Whenever the order of steps in the field can practically proceed so that the finishing point of step one is the start for step two, which again repetitively continues around the formation, and when one or two pre-made markings or knots are the only measurements needed, one can vastly simplify the theoretical pre-made result in the actual crop-flattening process.

If the thus marked main distance and its halving or doubling are compatible with the standard width between the field's tramlines, the field's own lines could also often be used as background graph-lines during the laying out. Or if the final distances are in simple, whole numbers of British feet, we can ask who would most likely use this - hoaxers or the genuine energy?
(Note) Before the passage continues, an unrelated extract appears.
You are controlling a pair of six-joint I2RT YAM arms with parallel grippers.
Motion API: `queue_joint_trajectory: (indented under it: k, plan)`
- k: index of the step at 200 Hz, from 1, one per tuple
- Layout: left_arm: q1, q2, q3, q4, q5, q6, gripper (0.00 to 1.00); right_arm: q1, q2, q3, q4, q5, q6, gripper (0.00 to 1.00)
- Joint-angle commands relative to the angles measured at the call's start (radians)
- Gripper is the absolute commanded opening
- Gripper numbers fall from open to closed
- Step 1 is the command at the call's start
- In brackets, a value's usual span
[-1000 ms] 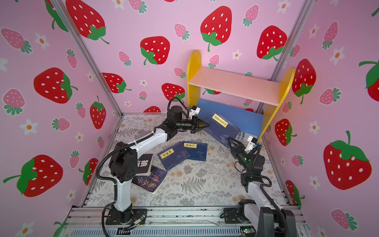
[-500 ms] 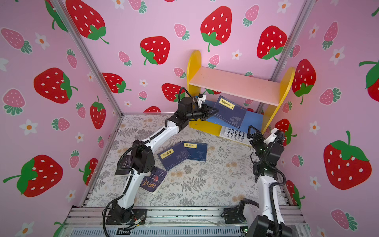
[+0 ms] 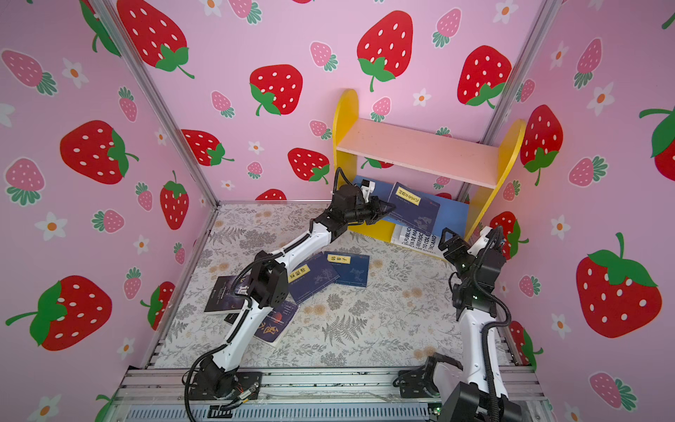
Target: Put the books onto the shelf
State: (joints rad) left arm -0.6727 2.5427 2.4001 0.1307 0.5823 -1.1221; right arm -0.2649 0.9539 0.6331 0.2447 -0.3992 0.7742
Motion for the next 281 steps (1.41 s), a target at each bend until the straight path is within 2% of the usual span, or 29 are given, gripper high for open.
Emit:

A simple example of practical ground-construction

Etchilhampton, Aug. 11, 2002
Ca. 520 feet, second largest formation of 2000
photo by Lucy Pringle

Compare this to the formal construction-method in, for example, the article: "Reconstruction of the Nursteed 11-08-2002 formation" at http://www.zefdamen.nl/CropCircles/Reconstructions/2002/Nursteed02/nursteed2002en.htm . Elsewhere Zef clearly states that his "reconstructions are not meant to find out how crop circles are created in the fields", but are "made to better understand the design of the pattern".

Construction irregularities as evidence

Although a formation may be large and beautiful, with lots of parts and subsections, and its overall symbol inspiring and moving, I think we need to find construction evidence from various types of closely observed irregularities, which will defy the common sense needed during practical hoaxing. We need to examine the finished product, the physical formation and its photos, for any irregularities.
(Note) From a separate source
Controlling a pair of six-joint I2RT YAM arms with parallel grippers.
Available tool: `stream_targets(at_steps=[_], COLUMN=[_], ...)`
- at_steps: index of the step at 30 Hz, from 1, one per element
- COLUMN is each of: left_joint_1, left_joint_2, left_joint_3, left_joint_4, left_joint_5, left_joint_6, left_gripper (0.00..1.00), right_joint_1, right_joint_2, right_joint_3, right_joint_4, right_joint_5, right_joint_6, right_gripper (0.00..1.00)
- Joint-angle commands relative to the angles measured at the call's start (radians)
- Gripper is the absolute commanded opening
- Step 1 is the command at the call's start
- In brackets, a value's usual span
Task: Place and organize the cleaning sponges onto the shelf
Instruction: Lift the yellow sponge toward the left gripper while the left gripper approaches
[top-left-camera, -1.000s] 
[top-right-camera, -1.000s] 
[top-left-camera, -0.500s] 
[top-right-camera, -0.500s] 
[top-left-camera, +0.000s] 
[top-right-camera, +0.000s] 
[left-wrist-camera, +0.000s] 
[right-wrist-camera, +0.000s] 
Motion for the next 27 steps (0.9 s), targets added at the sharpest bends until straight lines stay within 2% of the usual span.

There can be those that look like large or small "botched mistakes", for example when someplace is flattened while all its similar counterparts are standing, creating a visually irritating final product (I didn't visit the above sample formation, but see none of these in the photo).

Then there may be "nicety irregularites", which are geometrically unnecesary for the basic construction, are time-consuming, and which would often be only subliminally noticed in photos. (The one example I find above is the skewered, knotted meeting at the center of the diamond-like sections STEJ etc.)

There can be "too-detailed irregularities", as where mixed into the main lay, every second little group of straws points one way, but every third points another, adding extra harmony. Or regular junctions of neatly interweaving straws from several directions.

Or artistic, at-first "invisible irregularities", like layers of downed crop, each laid in other but consistent directions, underneath the visible, upper surface-lay.

Also there can be "mathematical irregularities", where difficult, non-whole proportions are used, such as in logarithmic curves, which really do require complicated measurements in the formation field, beyond the feasability of any fast construction-method.

Then again, there can be "two-dimensional impossibilities", such as large rings in standing, mature, brittle crop with no path leading to their center.

Those are weighty arguments for genuineness based on geometrical construction.